Within the listing below, how many lines hold the string "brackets"? Only the number is wanted.

*** Opening STORED DATA ***

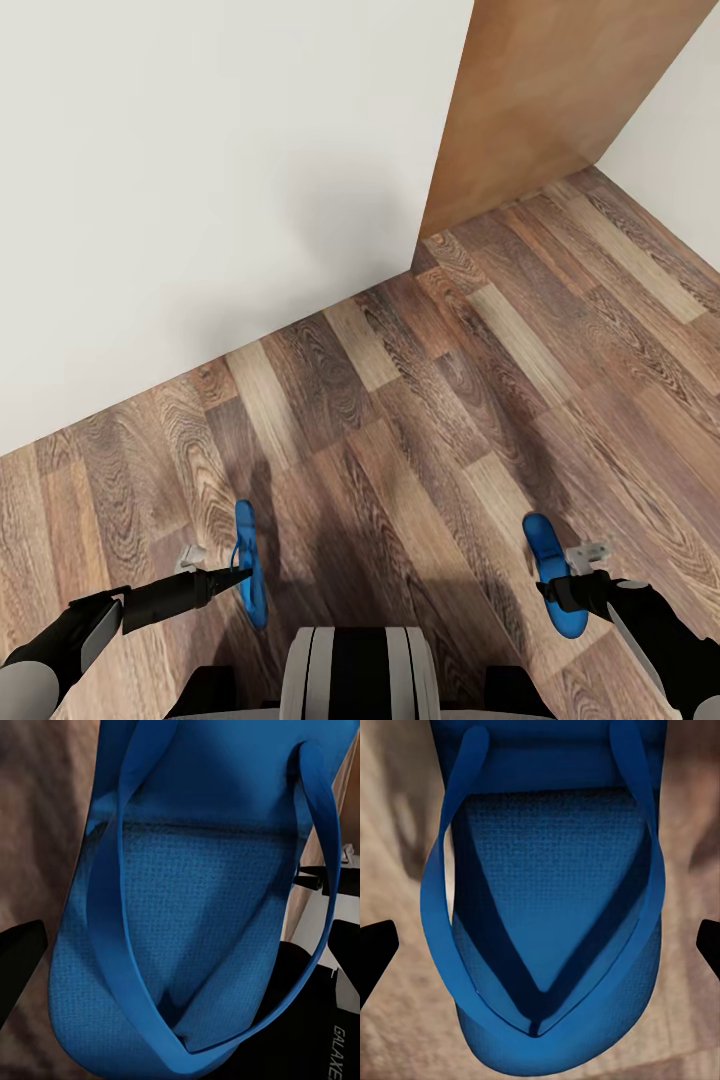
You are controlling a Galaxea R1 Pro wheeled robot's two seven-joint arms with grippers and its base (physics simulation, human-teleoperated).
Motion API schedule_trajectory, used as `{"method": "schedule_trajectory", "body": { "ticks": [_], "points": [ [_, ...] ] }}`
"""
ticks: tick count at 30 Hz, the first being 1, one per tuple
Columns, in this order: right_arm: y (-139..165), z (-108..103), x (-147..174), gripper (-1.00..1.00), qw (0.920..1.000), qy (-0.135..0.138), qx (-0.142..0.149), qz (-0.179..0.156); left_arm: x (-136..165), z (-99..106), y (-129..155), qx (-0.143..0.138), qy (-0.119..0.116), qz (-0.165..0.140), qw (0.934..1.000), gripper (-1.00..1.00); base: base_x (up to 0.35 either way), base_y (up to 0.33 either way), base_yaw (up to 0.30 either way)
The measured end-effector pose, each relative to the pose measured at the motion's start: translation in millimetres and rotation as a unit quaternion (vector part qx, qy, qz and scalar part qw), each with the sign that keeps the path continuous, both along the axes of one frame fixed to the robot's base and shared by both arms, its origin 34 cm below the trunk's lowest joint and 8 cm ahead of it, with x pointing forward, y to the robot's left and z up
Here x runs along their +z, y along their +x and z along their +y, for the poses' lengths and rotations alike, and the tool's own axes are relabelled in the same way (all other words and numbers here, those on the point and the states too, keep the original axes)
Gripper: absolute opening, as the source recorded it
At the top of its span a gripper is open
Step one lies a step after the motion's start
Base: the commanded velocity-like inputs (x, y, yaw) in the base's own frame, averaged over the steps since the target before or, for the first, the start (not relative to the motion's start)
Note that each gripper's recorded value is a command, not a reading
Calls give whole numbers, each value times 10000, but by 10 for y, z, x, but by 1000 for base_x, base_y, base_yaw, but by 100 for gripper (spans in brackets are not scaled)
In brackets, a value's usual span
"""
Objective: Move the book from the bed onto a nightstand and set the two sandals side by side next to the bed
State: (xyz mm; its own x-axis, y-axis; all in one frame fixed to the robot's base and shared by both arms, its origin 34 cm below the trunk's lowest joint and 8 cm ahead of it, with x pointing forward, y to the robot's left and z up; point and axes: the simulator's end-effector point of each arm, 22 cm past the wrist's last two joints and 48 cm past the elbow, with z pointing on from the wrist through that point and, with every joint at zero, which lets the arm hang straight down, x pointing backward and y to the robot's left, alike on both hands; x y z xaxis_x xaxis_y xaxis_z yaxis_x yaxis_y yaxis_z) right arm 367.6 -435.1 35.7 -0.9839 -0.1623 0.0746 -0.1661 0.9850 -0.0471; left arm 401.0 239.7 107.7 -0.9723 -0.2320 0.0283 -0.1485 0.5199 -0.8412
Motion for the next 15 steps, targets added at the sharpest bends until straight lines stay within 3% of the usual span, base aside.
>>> {"method": "schedule_trajectory", "body": {
  "ticks": [5, 6, 15],
  "points": [
    [0, 0, 0, 100, 10000, 0, 0, 0, 0, 0, 0, 0, 0, -1, 10000, -100, 0, 0, 0],
    [0, -1, 0, -100, 10000, -2, 0, 0, 0, -1, 1, 0, 0, -2, 10000, -100, 0, 0, 0],
    [9, -13, 2, -100, 10000, -28, 26, -10, 0, -1, 0, 1, -2, 1, 10000, -100, 0, 0, 0]
  ]
}}
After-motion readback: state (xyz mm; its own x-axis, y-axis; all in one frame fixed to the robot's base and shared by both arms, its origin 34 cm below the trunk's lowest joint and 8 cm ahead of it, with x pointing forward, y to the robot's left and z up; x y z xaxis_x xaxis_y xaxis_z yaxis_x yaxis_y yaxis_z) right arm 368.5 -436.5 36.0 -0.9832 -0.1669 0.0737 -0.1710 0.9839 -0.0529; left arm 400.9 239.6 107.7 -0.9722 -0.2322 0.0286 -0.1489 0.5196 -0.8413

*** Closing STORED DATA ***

◆ **EXPECTED ANSWER**
2